[Dataset entries]
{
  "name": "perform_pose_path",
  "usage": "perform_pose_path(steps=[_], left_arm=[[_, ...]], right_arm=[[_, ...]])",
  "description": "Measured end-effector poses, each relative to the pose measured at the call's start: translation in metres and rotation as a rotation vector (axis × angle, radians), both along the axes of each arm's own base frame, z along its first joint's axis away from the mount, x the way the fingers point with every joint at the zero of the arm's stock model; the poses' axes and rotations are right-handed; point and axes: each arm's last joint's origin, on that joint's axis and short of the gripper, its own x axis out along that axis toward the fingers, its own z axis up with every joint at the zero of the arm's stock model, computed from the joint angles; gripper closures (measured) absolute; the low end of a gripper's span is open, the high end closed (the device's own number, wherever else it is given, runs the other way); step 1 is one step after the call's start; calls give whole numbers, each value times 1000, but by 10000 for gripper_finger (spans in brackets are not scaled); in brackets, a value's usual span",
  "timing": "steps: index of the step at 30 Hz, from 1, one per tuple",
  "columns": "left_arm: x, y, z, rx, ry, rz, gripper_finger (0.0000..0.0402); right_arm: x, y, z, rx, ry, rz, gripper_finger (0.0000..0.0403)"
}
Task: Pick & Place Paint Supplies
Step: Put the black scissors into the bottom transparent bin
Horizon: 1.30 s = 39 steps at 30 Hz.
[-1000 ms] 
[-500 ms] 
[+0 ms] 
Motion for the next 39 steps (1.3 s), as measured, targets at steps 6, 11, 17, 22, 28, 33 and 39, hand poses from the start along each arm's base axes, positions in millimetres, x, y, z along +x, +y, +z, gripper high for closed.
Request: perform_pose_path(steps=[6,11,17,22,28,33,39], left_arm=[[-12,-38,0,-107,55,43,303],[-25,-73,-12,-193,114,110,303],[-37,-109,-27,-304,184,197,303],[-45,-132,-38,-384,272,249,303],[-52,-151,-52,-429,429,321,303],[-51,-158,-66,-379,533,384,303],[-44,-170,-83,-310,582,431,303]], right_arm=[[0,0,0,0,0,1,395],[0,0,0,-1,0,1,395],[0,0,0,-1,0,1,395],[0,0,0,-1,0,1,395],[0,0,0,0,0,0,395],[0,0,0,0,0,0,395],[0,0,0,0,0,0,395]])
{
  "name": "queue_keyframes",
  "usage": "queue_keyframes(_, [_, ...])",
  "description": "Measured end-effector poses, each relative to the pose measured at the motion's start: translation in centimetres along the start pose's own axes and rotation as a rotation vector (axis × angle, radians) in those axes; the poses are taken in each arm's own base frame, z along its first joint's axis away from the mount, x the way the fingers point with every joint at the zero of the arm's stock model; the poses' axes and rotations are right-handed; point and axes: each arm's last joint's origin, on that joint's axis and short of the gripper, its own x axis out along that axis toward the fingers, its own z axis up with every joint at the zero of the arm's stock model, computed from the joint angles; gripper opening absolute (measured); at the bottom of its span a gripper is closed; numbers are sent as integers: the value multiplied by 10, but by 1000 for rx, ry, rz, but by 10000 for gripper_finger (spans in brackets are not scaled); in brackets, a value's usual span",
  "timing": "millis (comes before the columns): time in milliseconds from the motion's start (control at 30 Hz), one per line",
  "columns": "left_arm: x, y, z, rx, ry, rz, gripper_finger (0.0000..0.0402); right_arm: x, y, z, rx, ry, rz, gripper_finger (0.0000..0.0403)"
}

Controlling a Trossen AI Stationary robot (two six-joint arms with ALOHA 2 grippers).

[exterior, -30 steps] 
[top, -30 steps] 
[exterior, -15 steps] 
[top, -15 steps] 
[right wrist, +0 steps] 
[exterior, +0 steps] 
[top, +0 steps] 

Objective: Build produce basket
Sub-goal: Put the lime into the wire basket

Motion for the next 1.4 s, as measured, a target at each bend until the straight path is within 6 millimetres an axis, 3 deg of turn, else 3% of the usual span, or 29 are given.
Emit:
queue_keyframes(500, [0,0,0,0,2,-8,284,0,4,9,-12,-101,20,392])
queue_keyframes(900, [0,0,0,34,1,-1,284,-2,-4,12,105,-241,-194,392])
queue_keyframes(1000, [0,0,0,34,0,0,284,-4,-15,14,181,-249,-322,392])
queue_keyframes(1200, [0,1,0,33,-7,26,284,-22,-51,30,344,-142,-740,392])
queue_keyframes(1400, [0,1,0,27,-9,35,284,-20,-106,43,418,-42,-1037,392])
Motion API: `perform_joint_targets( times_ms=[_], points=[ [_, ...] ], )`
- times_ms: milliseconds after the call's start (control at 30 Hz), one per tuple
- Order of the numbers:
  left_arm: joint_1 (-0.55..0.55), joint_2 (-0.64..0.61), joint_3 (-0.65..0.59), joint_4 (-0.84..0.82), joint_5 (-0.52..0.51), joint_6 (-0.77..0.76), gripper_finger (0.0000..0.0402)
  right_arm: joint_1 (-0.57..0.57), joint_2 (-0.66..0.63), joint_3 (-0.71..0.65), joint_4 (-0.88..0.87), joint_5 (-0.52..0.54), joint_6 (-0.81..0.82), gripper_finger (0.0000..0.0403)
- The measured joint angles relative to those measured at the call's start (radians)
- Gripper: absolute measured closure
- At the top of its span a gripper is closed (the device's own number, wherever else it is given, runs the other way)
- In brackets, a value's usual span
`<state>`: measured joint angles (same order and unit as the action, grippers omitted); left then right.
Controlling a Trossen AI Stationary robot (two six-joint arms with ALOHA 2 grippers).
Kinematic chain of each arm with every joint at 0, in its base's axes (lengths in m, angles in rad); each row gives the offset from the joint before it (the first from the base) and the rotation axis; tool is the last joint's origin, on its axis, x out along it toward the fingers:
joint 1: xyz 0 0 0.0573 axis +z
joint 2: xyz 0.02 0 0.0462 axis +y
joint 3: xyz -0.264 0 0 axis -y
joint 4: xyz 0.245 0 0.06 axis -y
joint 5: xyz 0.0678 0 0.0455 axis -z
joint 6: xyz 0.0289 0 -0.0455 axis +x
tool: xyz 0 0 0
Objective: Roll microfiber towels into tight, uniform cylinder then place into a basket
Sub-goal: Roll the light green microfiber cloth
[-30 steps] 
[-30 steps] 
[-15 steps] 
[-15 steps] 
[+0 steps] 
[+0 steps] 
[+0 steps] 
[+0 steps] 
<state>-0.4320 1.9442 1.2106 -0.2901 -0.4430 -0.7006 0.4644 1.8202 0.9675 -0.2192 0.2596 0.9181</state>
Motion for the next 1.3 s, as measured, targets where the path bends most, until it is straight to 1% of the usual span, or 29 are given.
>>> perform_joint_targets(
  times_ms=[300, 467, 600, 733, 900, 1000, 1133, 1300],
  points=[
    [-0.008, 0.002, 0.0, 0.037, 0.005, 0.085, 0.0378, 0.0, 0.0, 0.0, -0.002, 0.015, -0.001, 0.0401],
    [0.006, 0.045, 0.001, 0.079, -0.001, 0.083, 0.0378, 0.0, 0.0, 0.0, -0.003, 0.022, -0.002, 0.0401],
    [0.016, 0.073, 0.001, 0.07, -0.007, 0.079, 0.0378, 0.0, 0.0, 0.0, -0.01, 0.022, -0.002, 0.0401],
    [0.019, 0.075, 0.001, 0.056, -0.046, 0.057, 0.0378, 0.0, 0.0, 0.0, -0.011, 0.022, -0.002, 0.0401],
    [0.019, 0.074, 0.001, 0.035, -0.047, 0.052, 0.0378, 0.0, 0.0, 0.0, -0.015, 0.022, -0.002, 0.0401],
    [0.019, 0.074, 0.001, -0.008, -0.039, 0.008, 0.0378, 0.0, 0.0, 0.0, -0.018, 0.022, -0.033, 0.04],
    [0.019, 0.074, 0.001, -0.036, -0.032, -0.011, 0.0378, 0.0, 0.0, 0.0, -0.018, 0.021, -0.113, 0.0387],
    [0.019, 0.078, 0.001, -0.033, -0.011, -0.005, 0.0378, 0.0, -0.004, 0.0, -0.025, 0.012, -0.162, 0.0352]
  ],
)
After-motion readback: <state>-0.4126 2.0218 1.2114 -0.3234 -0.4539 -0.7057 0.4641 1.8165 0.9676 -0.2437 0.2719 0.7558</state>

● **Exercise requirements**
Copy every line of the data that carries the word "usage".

● **Reply**
  "usage": "perform_pose_path(steps=[_], left_arm=[[_, ...]], right_arm=[[_, ...]])",
  "usage": "queue_keyframes(_, [_, ...])",

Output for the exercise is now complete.